Would you print the material exactly, starting at its first line and ending at the line holding "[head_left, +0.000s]"?

Start of Block

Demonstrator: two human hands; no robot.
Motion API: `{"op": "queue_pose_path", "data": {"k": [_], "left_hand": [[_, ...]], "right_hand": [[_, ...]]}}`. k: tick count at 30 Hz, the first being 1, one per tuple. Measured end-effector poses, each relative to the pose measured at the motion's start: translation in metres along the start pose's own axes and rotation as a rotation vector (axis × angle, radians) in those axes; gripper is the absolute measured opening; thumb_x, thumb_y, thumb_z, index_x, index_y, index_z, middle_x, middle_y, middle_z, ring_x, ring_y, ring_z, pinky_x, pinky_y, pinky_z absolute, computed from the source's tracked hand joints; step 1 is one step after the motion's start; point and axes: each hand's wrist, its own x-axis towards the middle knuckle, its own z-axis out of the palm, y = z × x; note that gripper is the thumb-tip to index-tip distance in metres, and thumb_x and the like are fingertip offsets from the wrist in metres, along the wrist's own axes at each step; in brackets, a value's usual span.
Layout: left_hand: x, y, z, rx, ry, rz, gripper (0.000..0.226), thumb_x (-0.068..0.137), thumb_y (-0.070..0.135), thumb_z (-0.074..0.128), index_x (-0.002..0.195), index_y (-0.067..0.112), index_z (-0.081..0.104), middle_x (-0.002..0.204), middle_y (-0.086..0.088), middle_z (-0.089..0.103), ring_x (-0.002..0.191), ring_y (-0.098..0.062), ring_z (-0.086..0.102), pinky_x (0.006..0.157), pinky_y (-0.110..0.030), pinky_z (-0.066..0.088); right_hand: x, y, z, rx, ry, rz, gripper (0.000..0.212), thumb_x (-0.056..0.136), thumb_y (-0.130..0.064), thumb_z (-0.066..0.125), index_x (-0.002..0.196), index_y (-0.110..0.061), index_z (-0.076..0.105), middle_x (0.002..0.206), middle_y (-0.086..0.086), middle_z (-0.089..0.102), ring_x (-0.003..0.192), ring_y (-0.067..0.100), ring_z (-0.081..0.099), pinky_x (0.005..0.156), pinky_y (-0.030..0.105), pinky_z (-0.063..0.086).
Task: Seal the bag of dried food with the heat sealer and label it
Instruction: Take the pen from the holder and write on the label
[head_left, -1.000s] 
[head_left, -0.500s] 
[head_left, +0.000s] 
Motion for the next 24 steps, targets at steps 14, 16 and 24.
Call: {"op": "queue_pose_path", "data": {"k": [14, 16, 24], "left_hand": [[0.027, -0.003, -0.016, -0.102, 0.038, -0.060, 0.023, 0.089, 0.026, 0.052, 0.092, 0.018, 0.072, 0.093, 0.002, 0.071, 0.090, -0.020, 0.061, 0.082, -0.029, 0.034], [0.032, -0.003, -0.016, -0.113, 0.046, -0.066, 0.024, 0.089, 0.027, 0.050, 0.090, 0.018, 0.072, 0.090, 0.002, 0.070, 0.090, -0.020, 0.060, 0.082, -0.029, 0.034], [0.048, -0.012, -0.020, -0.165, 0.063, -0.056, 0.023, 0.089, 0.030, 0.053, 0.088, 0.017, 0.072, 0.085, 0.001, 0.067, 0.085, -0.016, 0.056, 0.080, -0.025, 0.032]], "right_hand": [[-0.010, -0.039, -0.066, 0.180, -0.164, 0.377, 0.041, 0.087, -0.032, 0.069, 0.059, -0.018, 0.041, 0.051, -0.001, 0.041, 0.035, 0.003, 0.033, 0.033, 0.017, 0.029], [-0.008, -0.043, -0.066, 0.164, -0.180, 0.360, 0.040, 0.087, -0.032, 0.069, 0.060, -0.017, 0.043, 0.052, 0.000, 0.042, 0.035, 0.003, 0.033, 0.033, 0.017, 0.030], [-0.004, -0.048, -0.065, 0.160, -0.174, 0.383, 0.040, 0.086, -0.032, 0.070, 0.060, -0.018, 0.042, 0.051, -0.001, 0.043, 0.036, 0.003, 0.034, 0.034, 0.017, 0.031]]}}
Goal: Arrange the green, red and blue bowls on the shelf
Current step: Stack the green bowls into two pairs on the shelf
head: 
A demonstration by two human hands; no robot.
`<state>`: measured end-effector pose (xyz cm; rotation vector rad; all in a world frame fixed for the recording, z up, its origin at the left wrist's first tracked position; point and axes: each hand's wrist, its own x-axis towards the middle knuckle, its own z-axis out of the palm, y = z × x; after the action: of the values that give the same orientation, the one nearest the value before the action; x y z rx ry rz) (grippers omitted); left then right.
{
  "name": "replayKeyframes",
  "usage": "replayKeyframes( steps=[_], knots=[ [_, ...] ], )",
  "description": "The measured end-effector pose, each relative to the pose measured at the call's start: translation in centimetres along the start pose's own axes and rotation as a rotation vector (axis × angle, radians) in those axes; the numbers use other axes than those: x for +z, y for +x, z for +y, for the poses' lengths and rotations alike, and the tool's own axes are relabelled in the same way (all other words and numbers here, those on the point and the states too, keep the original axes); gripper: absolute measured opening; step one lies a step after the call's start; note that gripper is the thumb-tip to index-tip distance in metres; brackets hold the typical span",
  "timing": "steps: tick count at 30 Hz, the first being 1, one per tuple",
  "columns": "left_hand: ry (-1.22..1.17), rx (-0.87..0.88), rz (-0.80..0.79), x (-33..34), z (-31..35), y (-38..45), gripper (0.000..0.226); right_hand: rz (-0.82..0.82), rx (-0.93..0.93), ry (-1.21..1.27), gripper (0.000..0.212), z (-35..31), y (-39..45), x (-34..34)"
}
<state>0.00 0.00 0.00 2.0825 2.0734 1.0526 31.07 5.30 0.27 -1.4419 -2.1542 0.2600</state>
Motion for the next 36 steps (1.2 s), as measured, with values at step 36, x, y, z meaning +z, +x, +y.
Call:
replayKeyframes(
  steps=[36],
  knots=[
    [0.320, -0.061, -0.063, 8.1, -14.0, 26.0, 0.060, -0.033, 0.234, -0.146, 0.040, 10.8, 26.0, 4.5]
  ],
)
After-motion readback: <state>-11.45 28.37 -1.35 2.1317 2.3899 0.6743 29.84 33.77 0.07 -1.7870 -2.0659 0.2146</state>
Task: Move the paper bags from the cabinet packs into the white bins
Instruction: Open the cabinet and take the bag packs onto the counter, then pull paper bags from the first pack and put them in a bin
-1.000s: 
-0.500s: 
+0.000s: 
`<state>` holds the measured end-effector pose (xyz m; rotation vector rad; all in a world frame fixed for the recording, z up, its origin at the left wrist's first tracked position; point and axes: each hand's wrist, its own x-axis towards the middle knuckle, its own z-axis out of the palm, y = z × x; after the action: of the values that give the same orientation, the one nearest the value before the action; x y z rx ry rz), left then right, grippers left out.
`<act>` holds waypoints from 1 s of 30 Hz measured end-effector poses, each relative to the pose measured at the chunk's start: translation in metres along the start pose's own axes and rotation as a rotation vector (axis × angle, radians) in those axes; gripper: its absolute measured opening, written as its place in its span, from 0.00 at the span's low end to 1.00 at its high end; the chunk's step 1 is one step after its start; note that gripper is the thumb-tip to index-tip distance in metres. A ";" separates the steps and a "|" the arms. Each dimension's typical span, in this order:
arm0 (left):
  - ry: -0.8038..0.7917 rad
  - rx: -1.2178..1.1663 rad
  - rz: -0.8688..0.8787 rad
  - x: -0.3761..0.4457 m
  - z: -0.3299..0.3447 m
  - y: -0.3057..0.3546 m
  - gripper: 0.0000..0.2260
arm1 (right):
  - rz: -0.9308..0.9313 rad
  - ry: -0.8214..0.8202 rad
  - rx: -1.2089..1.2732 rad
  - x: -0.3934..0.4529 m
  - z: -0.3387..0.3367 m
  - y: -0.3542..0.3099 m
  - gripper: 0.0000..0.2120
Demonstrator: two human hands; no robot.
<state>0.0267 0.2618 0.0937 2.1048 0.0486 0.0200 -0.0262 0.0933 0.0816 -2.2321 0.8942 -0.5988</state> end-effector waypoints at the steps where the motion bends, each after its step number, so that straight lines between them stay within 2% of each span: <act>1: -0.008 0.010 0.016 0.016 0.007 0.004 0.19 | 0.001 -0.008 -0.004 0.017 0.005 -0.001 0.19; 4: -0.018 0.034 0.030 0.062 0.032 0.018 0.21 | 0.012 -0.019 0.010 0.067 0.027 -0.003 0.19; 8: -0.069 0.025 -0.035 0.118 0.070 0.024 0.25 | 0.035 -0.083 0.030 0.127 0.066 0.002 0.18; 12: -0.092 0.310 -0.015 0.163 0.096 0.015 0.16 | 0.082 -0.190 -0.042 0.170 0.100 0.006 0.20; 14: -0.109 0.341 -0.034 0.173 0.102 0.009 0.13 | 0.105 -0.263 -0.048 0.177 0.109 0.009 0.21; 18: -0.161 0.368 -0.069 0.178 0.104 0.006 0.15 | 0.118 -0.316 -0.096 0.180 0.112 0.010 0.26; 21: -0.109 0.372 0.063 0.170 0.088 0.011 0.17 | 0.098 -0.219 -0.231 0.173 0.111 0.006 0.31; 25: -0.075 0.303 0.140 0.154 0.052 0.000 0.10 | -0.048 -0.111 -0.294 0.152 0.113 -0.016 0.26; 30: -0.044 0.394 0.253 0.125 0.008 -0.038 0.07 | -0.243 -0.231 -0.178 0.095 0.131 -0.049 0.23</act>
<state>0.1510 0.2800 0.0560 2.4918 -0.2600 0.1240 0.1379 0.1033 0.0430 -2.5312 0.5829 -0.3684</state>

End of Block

» Response to this task:
Demonstrator: two human hands; no robot.
Motion API: `{"op": "queue_pose_path", "data": {"k": [_], "left_hand": [[_, ...]], "right_hand": [[_, ...]]}}`. k: tick count at 30 Hz, the first being 1, one per tuple. Measured end-effector poses, each relative to the pose measured at the motion's start: translation in metres along the start pose's own axes and rotation as a rotation vector (axis × angle, radians) in those axes; gripper is the absolute measured opening; thumb_x, thumb_y, thumb_z, index_x, index_y, index_z, middle_x, middle_y, middle_z, ring_x, ring_y, ring_z, pinky_x, pinky_y, pinky_z absolute, computed from the source's tracked hand joints; step 1 is one step after the motion's start; point and axes: each hand's wrist, its own x-axis towards the middle knuckle, its own z-axis out of the palm, y = z × x; note that gripper is the thumb-tip to index-tip distance in metres, and thumb_x and the like are fingertip offsets from the wrist in metres, along the wrist's own axes at each step; in brackets, a value's usual span.
Layout: left_hand: x, y, z, rx, ry, rz, gripper (0.000..0.226), thumb_x (-0.068..0.137), thumb_y (-0.070..0.135), thumb_z (-0.074..0.128), index_x (-0.002..0.195), index_y (-0.067..0.112), index_z (-0.081..0.104), middle_x (-0.002..0.204), middle_y (-0.086..0.088), middle_z (-0.089..0.103), ring_x (-0.002..0.191), ring_y (-0.098..0.062), ring_z (-0.086..0.102), pinky_x (0.006..0.157), pinky_y (-0.110..0.030), pinky_z (-0.066..0.088); right_hand: x, y, z, rx, ry, rz, gripper (0.000..0.212), thumb_x (-0.056..0.136), thumb_y (-0.130..0.064), thumb_z (-0.066..0.125), index_x (-0.002..0.196), index_y (-0.110..0.061), index_z (-0.076..0.105), middle_x (0.002..0.206), middle_y (-0.086..0.086), middle_z (-0.089..0.102), ring_x (-0.003..0.192), ring_y (-0.067..0.100), ring_z (-0.081..0.099), pinky_x (0.005..0.156), pinky_y (-0.030..0.105), pinky_z (-0.063..0.086).
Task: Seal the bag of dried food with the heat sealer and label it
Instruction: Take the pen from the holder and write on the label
[head_left, -1.000s] 
[head_left, -0.500s] 
[head_left, +0.000s] 

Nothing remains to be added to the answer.